16:29 <sorear> i briefly intended to write a clone of the compiler for personal use, but then they open-sourced it, so

16:36 pecastro has quit [Ping timeout: 272 seconds]

16:45 <cousteau> sorear: ah right

16:45 <cousteau> is it related to this other one... I forgot the name... the one VexRiscV is based on?

16:45 <cousteau> SpinalHDL

16:45 <sorear> no, spinalhdl is a fork of chisel 2

16:46 <cousteau> oh, is it?

16:46 <sorear> parallels chisel 3 in some ways, diverges in others

16:46 <cousteau> I knew it was scala-based, didn't know it was chisel-based

16:52 <courmisch> do I suppose that the C910 have a single float point unit? vector floating point is slower than scalar

16:54 * cousteau looks up C910

16:54 <sorear> you are asking if you can run scalar and vector floating point simultaneously?

16:54 * cousteau sees that the project immediately assumes the user runs csh and automatically starts disliking the project

16:55 <courmisch> no. I'm just saying that a fairly simple vector float loop is slightly slower than the equivalent scalar float loop

16:55 <sorear> it's a verilog hdl project, you're lucky if it doesn't start by telling you to install tcl

16:56 pecastro has joined #riscv

16:56 <cousteau> meh, tcl is probably already there

16:56 <sorear> does that depend on the iteration count?

16:56 <cousteau> and (t)csh too, just not as the default shell

16:56 <cousteau> courmisch: maybe the vector unit has many slow FPUs and the scalar unit has one fast FPU

16:57 <cousteau> so running unparallelizable code on the vector FPU will be slower

16:57 <cousteau> but running parallelizable code MIGHT be faster

16:57 <sorear> if you post the loop / test code I can come up with some weirder theories

16:58 <courmisch> the code is not unparallelisable, since it's been vectored

16:58 * sorear trying to figure out which synthesis toolchain is least likely to fight a nix installation

17:20 andyc has quit [Quit: Connection closed for inactivity]

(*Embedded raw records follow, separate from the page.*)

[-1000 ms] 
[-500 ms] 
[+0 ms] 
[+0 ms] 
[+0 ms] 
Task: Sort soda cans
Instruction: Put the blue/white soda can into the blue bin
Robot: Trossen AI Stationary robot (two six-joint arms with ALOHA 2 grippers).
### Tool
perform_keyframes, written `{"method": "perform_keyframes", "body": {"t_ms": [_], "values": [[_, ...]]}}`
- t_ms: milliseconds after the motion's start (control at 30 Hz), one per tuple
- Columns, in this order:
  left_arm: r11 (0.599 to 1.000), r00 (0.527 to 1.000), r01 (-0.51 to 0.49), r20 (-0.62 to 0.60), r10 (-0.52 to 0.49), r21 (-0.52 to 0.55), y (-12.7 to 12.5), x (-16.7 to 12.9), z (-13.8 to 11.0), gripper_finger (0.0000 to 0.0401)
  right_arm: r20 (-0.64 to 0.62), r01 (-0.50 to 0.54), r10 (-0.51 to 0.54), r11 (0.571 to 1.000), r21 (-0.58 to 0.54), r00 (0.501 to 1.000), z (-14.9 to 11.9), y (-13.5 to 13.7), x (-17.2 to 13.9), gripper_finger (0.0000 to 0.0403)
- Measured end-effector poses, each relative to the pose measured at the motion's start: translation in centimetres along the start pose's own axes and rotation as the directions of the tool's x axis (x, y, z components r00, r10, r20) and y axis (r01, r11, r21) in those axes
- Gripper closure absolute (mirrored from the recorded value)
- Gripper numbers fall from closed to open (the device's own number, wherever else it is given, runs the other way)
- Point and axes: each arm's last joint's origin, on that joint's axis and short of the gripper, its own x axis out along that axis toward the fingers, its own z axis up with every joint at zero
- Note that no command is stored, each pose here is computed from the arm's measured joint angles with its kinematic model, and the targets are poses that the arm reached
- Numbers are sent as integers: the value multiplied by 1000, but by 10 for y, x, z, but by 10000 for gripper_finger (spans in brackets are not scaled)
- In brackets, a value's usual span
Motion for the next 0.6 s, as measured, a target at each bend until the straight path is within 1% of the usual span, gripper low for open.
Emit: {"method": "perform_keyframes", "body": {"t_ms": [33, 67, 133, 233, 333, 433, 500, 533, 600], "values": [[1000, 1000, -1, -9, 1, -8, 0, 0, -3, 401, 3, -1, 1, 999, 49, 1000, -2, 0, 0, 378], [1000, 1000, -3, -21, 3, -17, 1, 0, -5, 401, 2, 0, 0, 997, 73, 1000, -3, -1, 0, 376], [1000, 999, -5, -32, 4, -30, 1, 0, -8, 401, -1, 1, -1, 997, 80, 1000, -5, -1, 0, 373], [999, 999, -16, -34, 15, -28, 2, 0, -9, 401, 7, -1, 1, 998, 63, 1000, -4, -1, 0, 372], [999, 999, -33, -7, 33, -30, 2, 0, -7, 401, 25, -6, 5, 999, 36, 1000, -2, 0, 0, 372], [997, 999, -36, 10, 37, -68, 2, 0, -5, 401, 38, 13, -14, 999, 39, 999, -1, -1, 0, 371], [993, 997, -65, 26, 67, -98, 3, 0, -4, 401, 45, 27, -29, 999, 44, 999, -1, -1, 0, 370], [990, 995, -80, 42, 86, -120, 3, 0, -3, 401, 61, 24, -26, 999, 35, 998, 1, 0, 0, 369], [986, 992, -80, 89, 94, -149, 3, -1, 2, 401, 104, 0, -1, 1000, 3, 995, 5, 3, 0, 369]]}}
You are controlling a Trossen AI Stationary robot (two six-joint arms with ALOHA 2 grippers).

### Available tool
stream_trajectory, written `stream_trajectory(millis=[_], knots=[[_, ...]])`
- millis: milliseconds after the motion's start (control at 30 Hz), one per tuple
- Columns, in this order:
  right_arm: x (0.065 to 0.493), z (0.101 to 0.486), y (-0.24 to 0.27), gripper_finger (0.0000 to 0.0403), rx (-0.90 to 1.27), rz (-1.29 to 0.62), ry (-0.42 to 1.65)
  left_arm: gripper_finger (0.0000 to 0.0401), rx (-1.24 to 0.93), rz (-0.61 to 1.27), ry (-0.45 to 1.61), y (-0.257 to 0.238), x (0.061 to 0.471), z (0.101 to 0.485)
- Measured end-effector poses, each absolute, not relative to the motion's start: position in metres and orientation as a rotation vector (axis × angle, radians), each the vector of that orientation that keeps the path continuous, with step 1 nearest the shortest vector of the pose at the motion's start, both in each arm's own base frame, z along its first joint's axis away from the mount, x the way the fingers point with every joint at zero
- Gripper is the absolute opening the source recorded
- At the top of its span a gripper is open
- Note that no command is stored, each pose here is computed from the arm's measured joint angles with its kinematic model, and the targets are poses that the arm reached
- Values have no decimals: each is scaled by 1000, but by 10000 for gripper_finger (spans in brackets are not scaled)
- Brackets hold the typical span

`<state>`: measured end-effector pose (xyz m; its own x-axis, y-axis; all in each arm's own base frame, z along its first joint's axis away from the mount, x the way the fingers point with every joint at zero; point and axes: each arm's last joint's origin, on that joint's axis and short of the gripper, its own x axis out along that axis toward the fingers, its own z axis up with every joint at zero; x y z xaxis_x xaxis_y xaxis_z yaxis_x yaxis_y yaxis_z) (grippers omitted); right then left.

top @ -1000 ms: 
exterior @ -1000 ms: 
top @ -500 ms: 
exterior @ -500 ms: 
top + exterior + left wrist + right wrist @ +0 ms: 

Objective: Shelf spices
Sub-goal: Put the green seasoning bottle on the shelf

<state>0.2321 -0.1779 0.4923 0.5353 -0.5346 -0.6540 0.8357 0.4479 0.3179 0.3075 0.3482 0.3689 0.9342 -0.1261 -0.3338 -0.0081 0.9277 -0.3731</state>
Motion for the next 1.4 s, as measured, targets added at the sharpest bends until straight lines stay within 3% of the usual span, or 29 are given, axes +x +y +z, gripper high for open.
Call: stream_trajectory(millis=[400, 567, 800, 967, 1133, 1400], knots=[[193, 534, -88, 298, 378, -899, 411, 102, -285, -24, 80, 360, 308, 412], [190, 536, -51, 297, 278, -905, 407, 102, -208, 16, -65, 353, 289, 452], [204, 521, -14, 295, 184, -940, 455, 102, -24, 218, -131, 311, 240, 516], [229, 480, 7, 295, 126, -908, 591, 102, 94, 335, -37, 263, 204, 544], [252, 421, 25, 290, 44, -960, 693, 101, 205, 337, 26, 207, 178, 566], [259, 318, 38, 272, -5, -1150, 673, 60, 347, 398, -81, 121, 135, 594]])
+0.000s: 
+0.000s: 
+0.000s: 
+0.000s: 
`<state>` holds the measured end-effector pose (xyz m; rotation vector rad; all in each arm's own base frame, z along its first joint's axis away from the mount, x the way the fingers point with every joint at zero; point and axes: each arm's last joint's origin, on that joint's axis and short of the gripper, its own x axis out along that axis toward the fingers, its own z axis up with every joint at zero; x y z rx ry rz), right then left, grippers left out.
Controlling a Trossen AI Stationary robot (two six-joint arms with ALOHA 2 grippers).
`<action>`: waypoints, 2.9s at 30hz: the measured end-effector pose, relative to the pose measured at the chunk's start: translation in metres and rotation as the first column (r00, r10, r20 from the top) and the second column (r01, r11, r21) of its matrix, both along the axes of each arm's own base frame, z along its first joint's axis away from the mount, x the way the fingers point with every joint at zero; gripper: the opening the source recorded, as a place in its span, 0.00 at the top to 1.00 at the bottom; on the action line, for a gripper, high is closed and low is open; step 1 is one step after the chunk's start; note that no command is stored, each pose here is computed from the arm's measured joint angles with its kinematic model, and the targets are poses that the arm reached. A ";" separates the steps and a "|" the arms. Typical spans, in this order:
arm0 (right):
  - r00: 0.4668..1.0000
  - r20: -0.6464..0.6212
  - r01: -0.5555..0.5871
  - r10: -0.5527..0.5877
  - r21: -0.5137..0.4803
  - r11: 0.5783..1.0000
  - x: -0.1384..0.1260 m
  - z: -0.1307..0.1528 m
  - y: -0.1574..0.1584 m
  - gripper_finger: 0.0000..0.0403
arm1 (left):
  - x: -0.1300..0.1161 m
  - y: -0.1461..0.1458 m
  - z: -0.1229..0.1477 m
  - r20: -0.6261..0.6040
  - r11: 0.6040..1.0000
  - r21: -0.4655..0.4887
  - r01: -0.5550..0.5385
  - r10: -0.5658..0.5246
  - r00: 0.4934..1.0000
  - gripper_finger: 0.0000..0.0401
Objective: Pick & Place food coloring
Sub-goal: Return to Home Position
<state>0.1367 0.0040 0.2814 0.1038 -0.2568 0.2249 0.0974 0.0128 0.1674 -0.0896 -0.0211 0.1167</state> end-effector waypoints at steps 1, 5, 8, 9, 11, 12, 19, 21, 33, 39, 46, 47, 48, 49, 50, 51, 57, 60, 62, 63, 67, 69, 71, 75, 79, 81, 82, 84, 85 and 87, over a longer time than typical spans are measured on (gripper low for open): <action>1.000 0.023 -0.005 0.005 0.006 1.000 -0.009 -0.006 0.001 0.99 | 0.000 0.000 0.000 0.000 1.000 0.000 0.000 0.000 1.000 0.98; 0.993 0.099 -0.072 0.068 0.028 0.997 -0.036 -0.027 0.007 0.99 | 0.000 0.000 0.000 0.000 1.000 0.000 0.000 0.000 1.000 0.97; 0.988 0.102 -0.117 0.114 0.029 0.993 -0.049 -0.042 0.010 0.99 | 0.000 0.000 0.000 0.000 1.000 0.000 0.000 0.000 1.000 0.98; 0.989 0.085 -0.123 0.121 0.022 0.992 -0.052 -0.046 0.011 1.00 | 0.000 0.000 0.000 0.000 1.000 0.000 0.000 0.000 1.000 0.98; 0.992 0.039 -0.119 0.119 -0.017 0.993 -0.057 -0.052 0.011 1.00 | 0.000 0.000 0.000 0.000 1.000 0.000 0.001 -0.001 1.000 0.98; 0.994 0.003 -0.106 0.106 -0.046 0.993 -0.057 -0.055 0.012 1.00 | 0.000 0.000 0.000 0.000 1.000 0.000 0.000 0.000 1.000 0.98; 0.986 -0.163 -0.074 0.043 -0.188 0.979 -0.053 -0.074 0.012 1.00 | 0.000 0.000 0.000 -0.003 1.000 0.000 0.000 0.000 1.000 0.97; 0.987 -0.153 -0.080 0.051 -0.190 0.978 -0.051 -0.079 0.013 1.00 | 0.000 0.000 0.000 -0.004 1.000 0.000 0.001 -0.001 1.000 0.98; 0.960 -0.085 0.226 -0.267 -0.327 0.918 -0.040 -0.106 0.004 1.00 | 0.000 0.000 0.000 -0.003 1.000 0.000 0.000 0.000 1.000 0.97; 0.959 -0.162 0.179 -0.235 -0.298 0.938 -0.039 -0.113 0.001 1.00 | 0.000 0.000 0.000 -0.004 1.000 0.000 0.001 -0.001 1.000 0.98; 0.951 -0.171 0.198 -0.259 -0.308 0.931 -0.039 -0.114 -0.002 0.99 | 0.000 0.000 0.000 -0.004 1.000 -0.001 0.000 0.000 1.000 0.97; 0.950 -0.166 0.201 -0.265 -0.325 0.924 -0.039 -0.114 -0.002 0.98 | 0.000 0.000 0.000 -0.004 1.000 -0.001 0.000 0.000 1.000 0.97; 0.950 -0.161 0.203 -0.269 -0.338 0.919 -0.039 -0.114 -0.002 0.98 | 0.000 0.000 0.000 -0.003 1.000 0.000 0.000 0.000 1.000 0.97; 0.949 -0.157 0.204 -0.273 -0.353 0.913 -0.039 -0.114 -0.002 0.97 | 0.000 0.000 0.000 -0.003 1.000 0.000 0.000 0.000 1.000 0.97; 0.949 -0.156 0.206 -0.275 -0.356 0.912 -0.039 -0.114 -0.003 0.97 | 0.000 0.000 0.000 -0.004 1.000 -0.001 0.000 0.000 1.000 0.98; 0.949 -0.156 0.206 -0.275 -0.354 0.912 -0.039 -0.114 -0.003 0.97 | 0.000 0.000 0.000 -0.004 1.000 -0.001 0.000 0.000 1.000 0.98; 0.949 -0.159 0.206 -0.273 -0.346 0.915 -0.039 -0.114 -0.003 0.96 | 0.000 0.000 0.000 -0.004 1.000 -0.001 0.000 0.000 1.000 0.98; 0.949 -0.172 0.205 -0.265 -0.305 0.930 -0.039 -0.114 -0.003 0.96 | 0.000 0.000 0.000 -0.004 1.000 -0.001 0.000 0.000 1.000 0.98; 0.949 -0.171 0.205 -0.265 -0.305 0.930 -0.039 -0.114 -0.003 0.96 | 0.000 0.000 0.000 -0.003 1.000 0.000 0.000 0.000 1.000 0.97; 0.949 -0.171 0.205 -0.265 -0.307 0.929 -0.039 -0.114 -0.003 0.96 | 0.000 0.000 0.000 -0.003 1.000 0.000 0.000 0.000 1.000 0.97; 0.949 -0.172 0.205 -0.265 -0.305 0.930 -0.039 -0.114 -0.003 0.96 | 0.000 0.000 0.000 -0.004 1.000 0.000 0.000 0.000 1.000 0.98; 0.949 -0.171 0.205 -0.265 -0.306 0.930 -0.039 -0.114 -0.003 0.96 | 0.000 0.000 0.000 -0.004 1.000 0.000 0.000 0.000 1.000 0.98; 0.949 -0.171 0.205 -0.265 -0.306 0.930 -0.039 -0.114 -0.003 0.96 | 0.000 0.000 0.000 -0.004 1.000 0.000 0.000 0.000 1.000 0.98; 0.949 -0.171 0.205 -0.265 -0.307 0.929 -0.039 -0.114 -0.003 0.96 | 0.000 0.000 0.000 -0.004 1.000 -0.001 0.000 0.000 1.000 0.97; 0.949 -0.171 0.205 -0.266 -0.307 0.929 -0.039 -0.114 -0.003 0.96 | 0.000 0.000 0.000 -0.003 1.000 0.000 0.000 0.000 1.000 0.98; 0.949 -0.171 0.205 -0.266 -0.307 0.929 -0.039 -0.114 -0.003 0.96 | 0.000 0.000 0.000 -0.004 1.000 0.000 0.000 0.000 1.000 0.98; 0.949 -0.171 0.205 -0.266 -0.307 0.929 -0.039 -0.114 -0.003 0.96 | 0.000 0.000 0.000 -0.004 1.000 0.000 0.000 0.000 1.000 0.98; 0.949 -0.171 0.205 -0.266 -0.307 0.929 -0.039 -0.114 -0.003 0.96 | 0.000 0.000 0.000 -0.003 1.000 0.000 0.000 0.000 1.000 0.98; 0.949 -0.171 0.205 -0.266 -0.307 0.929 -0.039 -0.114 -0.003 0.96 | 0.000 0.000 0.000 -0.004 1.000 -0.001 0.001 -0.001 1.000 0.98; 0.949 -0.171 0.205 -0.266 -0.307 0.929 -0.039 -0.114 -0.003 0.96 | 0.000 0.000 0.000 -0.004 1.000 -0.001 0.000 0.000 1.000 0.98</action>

17:24 ___nick___ has joined #riscv

17:27 ___nick___ has quit [Client Quit]

17:27 <courmisch> sorear: https://git.ffmpeg.org/gitweb/ffmpeg.git/blob/HEAD:/libavcodec/riscv/aacpsdsp_rvv.S#l23

17:27 <courmisch> https://git.ffmpeg.org/gitweb/ffmpeg.git/blob/HEAD:/libavcodec/aacpsdsp_template.c#l29 (the C scalar version)

17:29 ___nick___ has joined #riscv

17:29 ___nick___ has quit [Client Quit]

17:30 <courmisch> I tried swapping the order of the loads, but that makes it even worse

17:31 <dh`> hey, there's nothing wrong with tcsh, just as long as you don't start writing csh scripts

17:31 ___nick___ has joined #riscv

17:33 <sorear> courmisch: hmm, what if instead of vlseg2e32 you use vle64 + vnsrl + vnsrl

17:33 <sorear> this is probably a bad idea in general but if it helps on c910 that tells us something

17:34 <courmisch> that won't work on RVV 0.7.1, or rather it will require additional vsetvls

17:35 <sorear> reasonable implementations of V either have multi-issue or multi-cycle execution of vector instructions, making vsetvls and pointer updates/counter subtraction free

17:37 jacklsw has quit [Ping timeout: 240 seconds]

17:37 <dzaima[m]> I'd imagine with a higher LMUL that overhead should also decrease, but here it's LMUL=1

17:39 <courmisch> sorear: also 32 is probably not a legal imm for vnsrl.wi :/

17:39 <courmisch> well I can use an additional temporary

17:39 jmdaemon has joined #riscv

17:59 <courmisch> sorear: yeah, that is a little bit faster than scalar. Which means they botched the segmented loads

18:08 <sorear> the segmented loads are a PITA

18:23 kilobyte_ch has quit [Ping timeout: 245 seconds]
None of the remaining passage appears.